Spike bent down, his hands resting on his knees, completely silent and allowing blood to drip onto the mat. The silence that surrounded us was furious, twisting and horrible like a train crushing a bike. And suddenly I noticed the hands on his knees were shaking.

"Stop, please." He asked.

This fantastic show of frailty was like sweet wine; bitter and numbing and excellent to taste. I was addicted to it, obsessed with drinking it in. I wanted him to writhe in agony.

"She's happy. Without you and with Angel, and you take it out on me. You're not training me, you're playing punch-bag with my face."

"I made her happy too." Spike snarled and stood, all traces of pain gone and leaving but nothing but a glare, marring the shine to a bear trap covered in fresh blood. "Exquisitely happy, if I do remember correctly . . . "

He had begun to circle me again, but I didn't move, only stared transfixed at the vampire ahead.

"But obviously, Angel has something with her that you don't."

Spike froze again, the words of hot truth making walking, or any movement unbearable.

"Buffy gets you hot. But you wouldn't be half as pissed off and despairingly pathetic as you are, if the man making her hot wasn't Angel. You just can't stand the fact that he has something you don't."

Something that resembled utter fury flickered Spike's blue eyes to life. But I didn't wait to see how that flame mutilated the rest of his face, for then I turned and stepped off the mat. A hand as tight and biting as a set of metal manacles grabbed my arm and threw me into the wall on the opposite side of the room. I only hit brick, instead of a wall full of sharp weapons, my head snapping against the concrete, and I hit the floor. I had never been thrown across a room before and it wasn't experience I was about to forget.

"You have no idea what you are talking about!" Spike roared. I pushed up on to my knees, something cold, like running blood, making the back of my neck shiver. I chuckled.

"Get over yourself, Spike. Jealousy isn't a pretty color on you."

His jaw set, Spike moved and suddenly he was pushing me up against the wall by my collar. His eyes were as dark as coals, churning and bubbling like the ocean before a hurricane.

"I love her. I got a bloody soul for her." His voice was low and deadly, shaking slightly in his fury. "Don't dare to tell me what I feel."

"Hey," I chuckled, my laugh and words coming out in pocketed breaths; his knuckles were driving into my neck. "I'm sure you want to do all sorts of nasty little things to her. And from what I've heard, you got about halfway through your list. So congrats."
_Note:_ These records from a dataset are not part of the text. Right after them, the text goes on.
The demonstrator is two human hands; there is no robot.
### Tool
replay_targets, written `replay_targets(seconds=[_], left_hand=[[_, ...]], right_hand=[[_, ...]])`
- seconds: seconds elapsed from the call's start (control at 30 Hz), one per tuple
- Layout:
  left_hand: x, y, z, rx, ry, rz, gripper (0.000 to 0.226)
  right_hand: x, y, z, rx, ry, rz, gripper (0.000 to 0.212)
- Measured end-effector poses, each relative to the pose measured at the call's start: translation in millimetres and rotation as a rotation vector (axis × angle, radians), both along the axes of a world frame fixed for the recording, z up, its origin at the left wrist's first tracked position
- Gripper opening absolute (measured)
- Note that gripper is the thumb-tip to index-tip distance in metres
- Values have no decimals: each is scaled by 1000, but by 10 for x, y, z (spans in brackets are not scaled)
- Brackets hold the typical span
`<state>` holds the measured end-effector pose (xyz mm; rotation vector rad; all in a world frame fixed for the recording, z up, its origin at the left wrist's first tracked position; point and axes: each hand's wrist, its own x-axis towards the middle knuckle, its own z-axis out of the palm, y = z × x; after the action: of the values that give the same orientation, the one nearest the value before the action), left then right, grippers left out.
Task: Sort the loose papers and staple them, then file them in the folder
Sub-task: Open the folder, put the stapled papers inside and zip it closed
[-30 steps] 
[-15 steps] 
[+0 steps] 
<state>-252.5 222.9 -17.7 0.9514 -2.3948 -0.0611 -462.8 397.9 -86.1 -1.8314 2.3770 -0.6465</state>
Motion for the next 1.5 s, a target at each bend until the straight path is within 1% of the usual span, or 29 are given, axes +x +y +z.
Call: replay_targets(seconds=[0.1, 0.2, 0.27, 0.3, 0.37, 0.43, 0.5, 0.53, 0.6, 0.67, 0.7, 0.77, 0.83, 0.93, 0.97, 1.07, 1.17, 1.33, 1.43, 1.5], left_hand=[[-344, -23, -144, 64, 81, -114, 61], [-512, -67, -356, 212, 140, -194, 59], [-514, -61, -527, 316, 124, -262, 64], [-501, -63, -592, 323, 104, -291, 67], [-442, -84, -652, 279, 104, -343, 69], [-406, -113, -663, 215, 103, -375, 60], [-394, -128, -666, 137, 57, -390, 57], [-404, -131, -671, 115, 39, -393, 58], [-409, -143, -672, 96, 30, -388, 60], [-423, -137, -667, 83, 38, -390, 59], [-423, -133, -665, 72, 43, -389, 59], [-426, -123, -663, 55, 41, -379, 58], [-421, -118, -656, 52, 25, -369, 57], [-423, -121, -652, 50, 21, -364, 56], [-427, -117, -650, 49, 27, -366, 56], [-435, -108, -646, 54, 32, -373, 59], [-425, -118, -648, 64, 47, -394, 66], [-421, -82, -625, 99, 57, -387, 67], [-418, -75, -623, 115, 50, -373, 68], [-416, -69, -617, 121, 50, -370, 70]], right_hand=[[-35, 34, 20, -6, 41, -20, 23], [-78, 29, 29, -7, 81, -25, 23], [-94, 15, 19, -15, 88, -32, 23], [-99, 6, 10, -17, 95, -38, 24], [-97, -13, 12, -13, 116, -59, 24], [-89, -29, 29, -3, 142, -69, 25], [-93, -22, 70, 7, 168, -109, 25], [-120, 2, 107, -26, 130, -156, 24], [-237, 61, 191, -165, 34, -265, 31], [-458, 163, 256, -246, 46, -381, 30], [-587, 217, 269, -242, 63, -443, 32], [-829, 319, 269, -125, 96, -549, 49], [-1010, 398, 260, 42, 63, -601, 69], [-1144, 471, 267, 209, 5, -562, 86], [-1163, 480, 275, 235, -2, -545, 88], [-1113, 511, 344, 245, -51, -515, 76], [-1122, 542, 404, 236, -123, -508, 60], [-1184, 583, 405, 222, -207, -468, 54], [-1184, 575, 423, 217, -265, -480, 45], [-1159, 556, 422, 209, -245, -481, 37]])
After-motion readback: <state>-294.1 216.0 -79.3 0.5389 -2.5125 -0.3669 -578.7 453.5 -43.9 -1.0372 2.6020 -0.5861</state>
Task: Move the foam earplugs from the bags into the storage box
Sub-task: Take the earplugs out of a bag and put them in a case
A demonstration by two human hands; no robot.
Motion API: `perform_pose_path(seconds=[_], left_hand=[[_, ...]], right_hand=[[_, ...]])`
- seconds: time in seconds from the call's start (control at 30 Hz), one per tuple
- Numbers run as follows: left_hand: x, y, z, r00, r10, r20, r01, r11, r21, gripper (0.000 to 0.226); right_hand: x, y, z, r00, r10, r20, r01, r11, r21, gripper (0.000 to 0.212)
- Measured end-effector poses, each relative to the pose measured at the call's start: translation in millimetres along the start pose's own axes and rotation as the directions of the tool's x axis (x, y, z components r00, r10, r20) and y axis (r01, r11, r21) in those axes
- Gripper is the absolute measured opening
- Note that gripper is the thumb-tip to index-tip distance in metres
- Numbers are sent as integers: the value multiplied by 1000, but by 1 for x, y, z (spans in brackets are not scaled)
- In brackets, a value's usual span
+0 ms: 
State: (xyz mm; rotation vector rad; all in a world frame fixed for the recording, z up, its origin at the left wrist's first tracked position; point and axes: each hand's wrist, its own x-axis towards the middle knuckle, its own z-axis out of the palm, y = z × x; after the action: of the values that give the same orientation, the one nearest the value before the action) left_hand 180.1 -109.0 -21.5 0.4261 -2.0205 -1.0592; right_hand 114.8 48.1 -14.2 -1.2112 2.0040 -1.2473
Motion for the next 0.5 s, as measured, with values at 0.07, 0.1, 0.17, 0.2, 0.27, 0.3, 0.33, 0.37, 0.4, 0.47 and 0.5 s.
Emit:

The pressure on my throat increased.

"But," I spluttered. "That doesn't mean she won't do them again, this time with Angel on top—"

I almost laughed again but the pressure increased to an unbearable level before I was thrown into the air again, landing face first into a stool. But I flew through the stool, catching it inside of me as I crashed into a brick wall. The thing exploded against the wall, a sharp pain in my side and when I rolled onto my back, a broken chunk of the stool was bedded firmly into my side. But no sooner had I pulled out the piece of wood, two hands clapped onto my back and I was thrown again, only this time I didn't go as far but hit the ground twice as hard. Thankfully, he had chucked me onto the mats, but something in the back of my mind said the mats wouldn't do much good in the long run. A hand yanked my shoulder and I fell onto my back.

His face twisted with anger and hate and his eyes burning like a house on fire, Spike was snarling as he stared down, his legs straddling the mat beneath me. I shook my head, smiling sickly-sweetly as I touched the wound on my side.

"You can beat me until I'm bleeding out all my pores, broken in half and blind, but that won't change what is. Buffy doesn't love you like you want. She picked Angel over you and that pretty much makes you second-rate to a human. To Angel."

His hand moved so fast to my neck, the ground fell away before I realized what had happened. My feet hung in the air as he held me by my neck a full arms-length away. To him I probably felt no heavier than a small chair.

"What kind of death-wish are you playing at?"

"Wouldn't you like to know . . ."

His fingers squeezed harder.

"You know what?" He said in a low voice. "I like your plan. Beating you until you're blind sounds real good right about now."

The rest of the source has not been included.